_ASSIGNMENT_
A faithful, word-for-word transcription of all the data is what is needed.

_RECORDED INFORMATION_
---------------
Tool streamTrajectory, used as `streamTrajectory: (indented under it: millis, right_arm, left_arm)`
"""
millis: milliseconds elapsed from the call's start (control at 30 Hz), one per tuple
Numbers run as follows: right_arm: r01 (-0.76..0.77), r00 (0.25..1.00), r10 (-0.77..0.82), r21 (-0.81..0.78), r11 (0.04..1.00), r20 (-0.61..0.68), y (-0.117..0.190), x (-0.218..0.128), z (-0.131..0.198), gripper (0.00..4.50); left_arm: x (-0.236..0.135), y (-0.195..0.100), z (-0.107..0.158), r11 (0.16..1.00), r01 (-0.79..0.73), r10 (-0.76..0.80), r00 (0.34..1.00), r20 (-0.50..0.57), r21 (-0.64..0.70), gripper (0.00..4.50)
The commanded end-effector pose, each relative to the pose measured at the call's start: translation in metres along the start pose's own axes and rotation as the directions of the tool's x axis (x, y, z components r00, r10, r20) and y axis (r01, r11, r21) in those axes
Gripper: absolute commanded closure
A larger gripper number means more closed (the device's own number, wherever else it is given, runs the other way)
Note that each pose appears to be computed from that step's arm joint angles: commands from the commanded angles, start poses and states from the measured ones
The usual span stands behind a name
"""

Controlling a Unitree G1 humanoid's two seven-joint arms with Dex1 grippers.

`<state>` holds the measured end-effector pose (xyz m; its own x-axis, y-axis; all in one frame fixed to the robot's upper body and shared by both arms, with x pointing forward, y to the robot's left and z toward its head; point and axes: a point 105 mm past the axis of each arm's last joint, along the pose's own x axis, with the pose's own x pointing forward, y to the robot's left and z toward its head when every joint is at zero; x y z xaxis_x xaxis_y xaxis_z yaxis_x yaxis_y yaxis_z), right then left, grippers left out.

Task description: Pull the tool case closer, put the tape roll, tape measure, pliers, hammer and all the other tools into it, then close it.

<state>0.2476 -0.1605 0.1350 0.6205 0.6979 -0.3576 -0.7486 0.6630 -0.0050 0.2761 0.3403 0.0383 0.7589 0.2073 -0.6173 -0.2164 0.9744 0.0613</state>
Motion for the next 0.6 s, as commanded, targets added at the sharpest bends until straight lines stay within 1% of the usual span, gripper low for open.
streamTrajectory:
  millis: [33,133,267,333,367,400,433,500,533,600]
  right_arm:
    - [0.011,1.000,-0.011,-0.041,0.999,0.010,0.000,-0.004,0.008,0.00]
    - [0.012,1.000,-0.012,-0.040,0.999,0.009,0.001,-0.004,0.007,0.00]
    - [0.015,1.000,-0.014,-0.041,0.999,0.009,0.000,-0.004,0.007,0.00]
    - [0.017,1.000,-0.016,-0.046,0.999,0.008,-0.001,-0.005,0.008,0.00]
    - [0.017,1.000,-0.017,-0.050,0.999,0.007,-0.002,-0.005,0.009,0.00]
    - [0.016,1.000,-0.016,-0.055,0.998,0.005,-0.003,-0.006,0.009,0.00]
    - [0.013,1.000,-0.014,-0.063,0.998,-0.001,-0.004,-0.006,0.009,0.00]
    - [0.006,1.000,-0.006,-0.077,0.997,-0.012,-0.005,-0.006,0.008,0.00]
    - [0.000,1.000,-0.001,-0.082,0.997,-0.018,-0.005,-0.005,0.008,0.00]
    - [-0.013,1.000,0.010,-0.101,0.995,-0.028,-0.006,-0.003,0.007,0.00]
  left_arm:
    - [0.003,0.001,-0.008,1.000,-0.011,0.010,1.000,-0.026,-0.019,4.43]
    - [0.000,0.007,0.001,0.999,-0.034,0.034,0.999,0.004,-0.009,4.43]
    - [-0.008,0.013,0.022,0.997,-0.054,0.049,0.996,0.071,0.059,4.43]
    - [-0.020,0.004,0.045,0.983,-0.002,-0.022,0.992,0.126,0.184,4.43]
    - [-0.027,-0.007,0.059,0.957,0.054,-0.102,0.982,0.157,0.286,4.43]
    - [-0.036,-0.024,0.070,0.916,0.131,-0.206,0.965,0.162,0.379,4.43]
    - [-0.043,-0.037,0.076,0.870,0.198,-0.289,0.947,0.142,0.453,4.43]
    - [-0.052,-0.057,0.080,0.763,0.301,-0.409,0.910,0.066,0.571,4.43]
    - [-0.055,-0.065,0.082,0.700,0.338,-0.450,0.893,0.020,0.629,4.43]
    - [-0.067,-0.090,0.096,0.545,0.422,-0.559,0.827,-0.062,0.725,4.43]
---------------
_EXERCISE RESULT_
Tool streamTrajectory, used as `streamTrajectory: (indented under it: millis, right_arm, left_arm)`
"""
millis: milliseconds elapsed from the call's start (control at 30 Hz), one per tuple
Numbers run as follows: right_arm: r01 (-0.76..0.77), r00 (0.25..1.00), r10 (-0.77..0.82), r21 (-0.81..0.78), r11 (0.04..1.00), r20 (-0.61..0.68), y (-0.117..0.190), x (-0.218..0.128), z (-0.131..0.198), gripper (0.00..4.50); left_arm: x (-0.236..0.135), y (-0.195..0.100), z (-0.107..0.158), r11 (0.16..1.00), r01 (-0.79..0.73), r10 (-0.76..0.80), r00 (0.34..1.00), r20 (-0.50..0.57), r21 (-0.64..0.70), gripper (0.00..4.50)
The commanded end-effector pose, each relative to the pose measured at the call's start: translation in metres along the start pose's own axes and rotation as the directions of the tool's x axis (x, y, z components r00, r10, r20) and y axis (r01, r11, r21) in those axes
Gripper: absolute commanded closure
A larger gripper number means more closed (the device's own number, wherever else it is given, runs the other way)
Note that each pose appears to be computed from that step's arm joint angles: commands from the commanded angles, start poses and states from the measured ones
The usual span stands behind a name
"""

Controlling a Unitree G1 humanoid's two seven-joint arms with Dex1 grippers.

`<state>` holds the measured end-effector pose (xyz m; its own x-axis, y-axis; all in one frame fixed to the robot's upper body and shared by both arms, with x pointing forward, y to the robot's left and z toward its head; point and axes: a point 105 mm past the axis of each arm's last joint, along the pose's own x axis, with the pose's own x pointing forward, y to the robot's left and z toward its head when every joint is at zero; x y z xaxis_x xaxis_y xaxis_z yaxis_x yaxis_y yaxis_z), right then left, grippers left out.

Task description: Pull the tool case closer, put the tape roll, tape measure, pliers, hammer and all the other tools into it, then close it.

<state>0.2476 -0.1605 0.1350 0.6205 0.6979 -0.3576 -0.7486 0.6630 -0.0050 0.2761 0.3403 0.0383 0.7589 0.2073 -0.6173 -0.2164 0.9744 0.0613</state>
Motion for the next 0.6 s, as commanded, targets added at the sharpest bends until straight lines stay within 1% of the usual span, gripper low for open.
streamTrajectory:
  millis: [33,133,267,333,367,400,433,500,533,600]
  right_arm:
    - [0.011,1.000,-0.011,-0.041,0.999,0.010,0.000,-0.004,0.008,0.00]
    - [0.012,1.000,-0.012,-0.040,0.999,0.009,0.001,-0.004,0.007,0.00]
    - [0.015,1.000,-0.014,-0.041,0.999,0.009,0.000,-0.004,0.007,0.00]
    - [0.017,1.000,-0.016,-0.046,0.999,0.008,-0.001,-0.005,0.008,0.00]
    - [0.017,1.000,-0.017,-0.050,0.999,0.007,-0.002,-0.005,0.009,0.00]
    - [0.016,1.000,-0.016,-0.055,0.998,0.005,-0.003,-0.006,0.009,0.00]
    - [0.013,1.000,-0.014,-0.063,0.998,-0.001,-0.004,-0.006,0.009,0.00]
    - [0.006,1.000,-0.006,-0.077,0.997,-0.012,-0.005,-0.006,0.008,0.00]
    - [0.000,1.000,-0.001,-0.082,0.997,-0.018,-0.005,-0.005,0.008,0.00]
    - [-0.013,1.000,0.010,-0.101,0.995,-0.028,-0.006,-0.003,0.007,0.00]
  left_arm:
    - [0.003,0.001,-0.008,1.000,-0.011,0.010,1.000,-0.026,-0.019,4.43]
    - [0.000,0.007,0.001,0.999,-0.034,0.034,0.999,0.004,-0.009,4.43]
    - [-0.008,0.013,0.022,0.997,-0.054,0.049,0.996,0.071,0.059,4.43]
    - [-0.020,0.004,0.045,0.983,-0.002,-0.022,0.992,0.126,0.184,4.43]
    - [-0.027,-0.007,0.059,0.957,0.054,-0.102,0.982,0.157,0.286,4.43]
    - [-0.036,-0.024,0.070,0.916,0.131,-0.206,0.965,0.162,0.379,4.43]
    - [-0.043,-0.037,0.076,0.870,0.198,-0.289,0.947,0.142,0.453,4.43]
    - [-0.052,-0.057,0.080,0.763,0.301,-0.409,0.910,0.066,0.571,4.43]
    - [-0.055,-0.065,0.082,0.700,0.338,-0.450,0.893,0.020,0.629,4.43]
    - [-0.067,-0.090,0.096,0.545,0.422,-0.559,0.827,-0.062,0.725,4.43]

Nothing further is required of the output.